Looking for a side that goes with pizza? If it’s an easy dinner, but you need a balanced plate, try our Harvest Cobb Salad with Maple Poppy Seed Dressing.
This is a sponsored post by Nestle Balance Your Plate.
Everyone always says we must eat such amazing meals every night, but while we are food bloggers and we love making recipes, we are also busy, so sometimes it’s pizza or pancakes, am I right? Our Harvest Cobb Salad with Maple Poppy Seed Dressing is perfect for those nights when you’re pulling out the pizza, and trying to be conscious about feeding your family what they need to have a balanced diet at the same time.
I remember being in high school and feeling like I had no time to do anything.
Fast forward to a college lifestyle and while I did have a blast the studying was beyond anything I’d ever done for sure. Pizza was a large part of my life in college, but I always felt a little guilty not having a fresh side dish to round out the meal.
No One Warned Me About Being a Mom
Now as a mom I’m even busier.
No one told me that being a mom would mostly consist of being a taxi cab, cleaning a lot and paying people money for all sorts of things from soccer camp to fixing things, and making sure my family is eating nutritiously.

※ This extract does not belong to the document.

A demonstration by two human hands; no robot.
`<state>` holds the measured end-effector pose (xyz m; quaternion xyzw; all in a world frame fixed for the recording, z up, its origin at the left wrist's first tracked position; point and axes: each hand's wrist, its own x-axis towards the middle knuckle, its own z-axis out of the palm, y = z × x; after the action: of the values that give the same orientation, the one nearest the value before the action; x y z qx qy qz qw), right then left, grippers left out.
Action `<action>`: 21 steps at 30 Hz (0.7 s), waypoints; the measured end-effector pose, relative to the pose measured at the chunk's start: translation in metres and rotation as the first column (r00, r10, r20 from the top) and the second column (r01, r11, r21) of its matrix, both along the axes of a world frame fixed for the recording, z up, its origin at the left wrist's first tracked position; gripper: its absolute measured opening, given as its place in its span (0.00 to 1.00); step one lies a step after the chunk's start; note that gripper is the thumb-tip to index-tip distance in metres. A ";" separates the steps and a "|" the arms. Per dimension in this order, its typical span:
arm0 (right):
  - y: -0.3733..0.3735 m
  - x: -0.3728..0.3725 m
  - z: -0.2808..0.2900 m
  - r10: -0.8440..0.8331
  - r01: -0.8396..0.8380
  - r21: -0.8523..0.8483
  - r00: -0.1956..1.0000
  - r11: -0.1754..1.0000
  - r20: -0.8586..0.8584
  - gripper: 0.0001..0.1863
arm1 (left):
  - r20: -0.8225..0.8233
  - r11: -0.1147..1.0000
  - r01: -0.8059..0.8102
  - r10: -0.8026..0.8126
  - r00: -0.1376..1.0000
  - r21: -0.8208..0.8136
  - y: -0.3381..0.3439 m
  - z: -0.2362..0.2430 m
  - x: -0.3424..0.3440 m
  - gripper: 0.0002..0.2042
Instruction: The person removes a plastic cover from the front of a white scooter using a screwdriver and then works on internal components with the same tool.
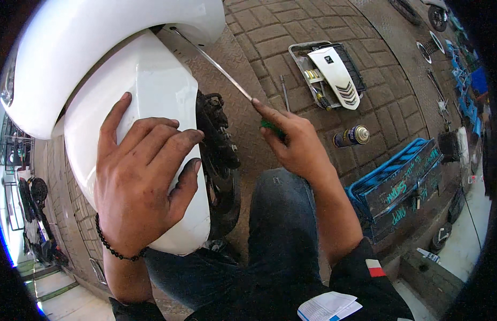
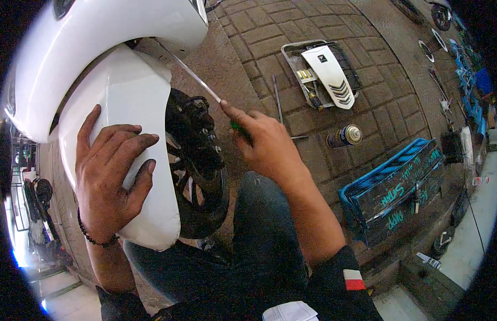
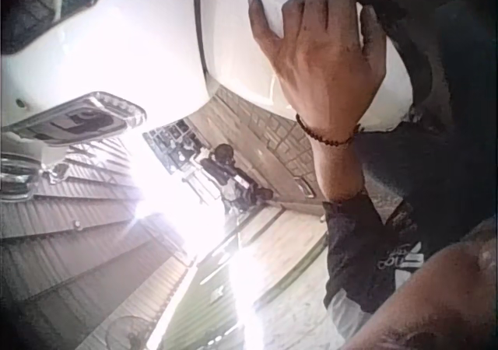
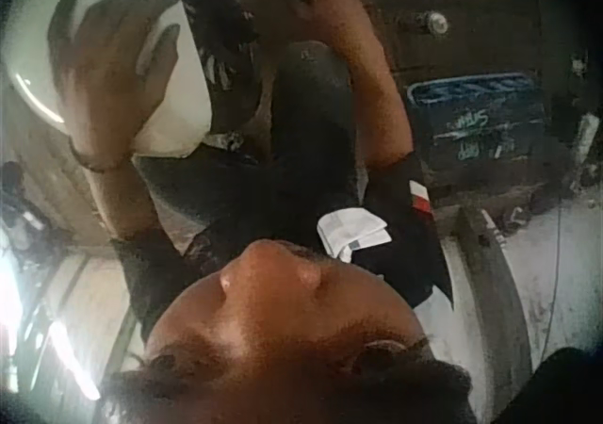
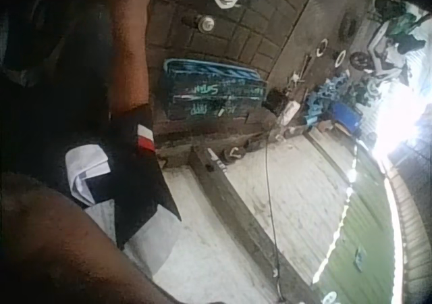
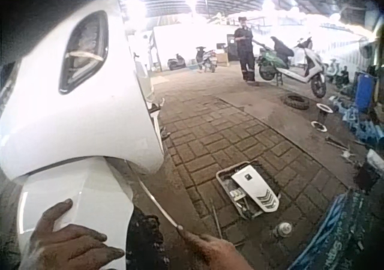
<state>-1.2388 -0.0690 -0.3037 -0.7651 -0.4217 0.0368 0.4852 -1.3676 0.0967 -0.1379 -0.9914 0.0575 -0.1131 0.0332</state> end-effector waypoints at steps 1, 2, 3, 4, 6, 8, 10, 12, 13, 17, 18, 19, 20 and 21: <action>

A little while ago I heard that research shows that Americans are only meeting MyPlate recommendations for vegetables, fruit, proteins, dairy and grains seven days out of 365.
Are you kidding me?
You Don’t Have to Give Up the Food You Love
Listen, you don’t need to give up foods we all love, like pizza, to create a well-balanced meal. Things are for sure going too extreme with all of that. Having a nutritious diet is about being smart, not stressed. With thoughtful portions and a healthy side dish, pizza can actually be part of a wholesome, balanced meal, and you can rock that.
- Since Jack’s Original Line can be cooked on a gas grill in about 12-18 min—you can spend less time inside in your kitchen and more time outside in the beautiful weather with family and friends! Heck. Yes.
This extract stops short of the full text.